Some possible drawbacks of this presidential involvement come to mind. An obvious one is that the process is a drain on presidential time and attention. Another possible drawback, which parallels Blair's criticism about heavy reliance on the drones, is that by getting down in the weeds of individual target decisions, the president himself becomes more tactical and less strategic. This carries the associated risk of the drone strikes being increasingly equated with counterterrorism, the killing of men in Asian and African hinterlands being equated with keeping Americans safe from terrorism and our thinking starting to resemble the body-count mentality of the Vietnam War. On balance, however, an appropriately broad rather than narrow approach is more likely to be applied when this president—the former law-school professor who has evinced good awareness of the political and diplomatic repercussions overseas of the application of U.S. military force—makes the task one of detailed and careful analysis by himself.
The antithesis to this approach toward the use of lethal capabilities is provided by Mr. Obama's Republican challenger, and in ways that go beyond the obvious differences in what an incumbent president and a nonincumbent candidate can demonstrate. Mitt Romney has accused President Obama of not spending enough on the military. As Christopher Preble has noted in these spaces, Romney's “Fire. Ready. Aim” approach of pledging to devote at least 4 percent of the nation's GDP to the base defense budget would bring that spending to levels not seen since World War II and represent something like an additional $2.5 trillion in expenditures. But as inchoate as the financing is how all this military capability would be applied. Romney returned to his keep-the-military-strong theme in a speech on Memorial Day, in which he still did not address the matter of application.
In his speech, Romney mentioned countries that in his view make the world an unsafe place: bête-noir-du-jour Iran, of course, as well as Russia and China. He spoke of deterrence through strength but not of exactly what it is the United States would be deterring. Even more to the point, he has not explained how—bearing in mind that the United States currently spends far more on its military than any conceivable combination of foes put together—the difference between spending levels he favors and levels favored by Obama or anyone else would make any difference in being able or unable to deter a threat or do whatever else the United States would need to do with military force. This is not only not down in the weeds; it is not even hitting the treetops.
One of the legitimate concerns about the drone strikes is that they are coming to exhibit the “if I have a hammer then everything looks like a nail” syndrome. The same danger—as was exhibited in such a costly and tragic way by the Iraq War—is true on a larger scale of the overall military capability of the United States. Avoiding that danger, at the level of either a single weapon system or the nation's entire armed force, requires careful and detailed deliberation—including at the presidential level—of costs and risks as well as needs and benefits.

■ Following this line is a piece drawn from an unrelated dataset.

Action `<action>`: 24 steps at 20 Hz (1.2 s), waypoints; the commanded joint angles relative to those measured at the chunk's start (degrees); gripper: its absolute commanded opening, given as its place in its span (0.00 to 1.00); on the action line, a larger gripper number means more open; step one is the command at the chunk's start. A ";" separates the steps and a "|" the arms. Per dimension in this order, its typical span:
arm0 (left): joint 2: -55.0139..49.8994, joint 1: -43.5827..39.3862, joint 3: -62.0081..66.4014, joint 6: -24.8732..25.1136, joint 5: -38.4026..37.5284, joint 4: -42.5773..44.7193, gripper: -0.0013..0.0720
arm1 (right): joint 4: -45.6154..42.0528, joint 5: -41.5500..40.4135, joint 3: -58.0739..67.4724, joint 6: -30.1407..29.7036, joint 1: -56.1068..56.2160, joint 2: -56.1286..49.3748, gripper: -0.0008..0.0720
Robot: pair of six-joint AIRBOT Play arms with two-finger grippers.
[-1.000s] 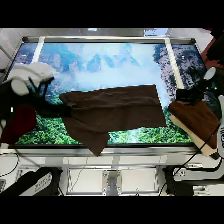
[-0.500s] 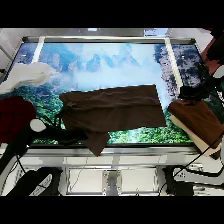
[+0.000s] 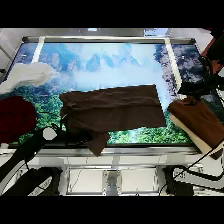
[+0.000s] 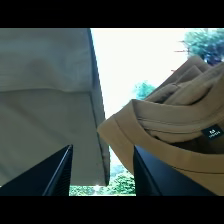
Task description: Fold the shirts.
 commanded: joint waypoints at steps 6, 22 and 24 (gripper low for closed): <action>-5.57 -0.59 -0.42 -1.42 2.36 -3.85 0.31 | 1.97 -0.15 0.04 -1.60 -0.04 0.17 0.60; -5.57 -0.59 -0.37 4.63 0.61 -6.80 0.03 | 16.44 -9.99 -45.40 2.97 -5.03 6.19 0.62; -5.57 -0.59 -0.37 4.63 0.50 -6.80 0.03 | 22.47 -16.44 -49.59 2.78 -5.03 6.19 0.62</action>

Postscript: The lead story on the front page of Wednesday's Washington Post is headlined: "Drone Strikes spur backlash in Yemen; Outrage over civilian casualties; Escalated U.S. campaign fuels support for al-Qaeda." If the president of the United States were not already personally weighing the pros and cons of each prospective drone strike in Yemen, the reactions described in this article are a good reason to expect him to do so. These reactions also are a reason the overall gain or loss to U.S. interests of the drone-based killing program would be a legitimate topic for discussion in the presidential campaign—if any candidate wanted to make it an issue.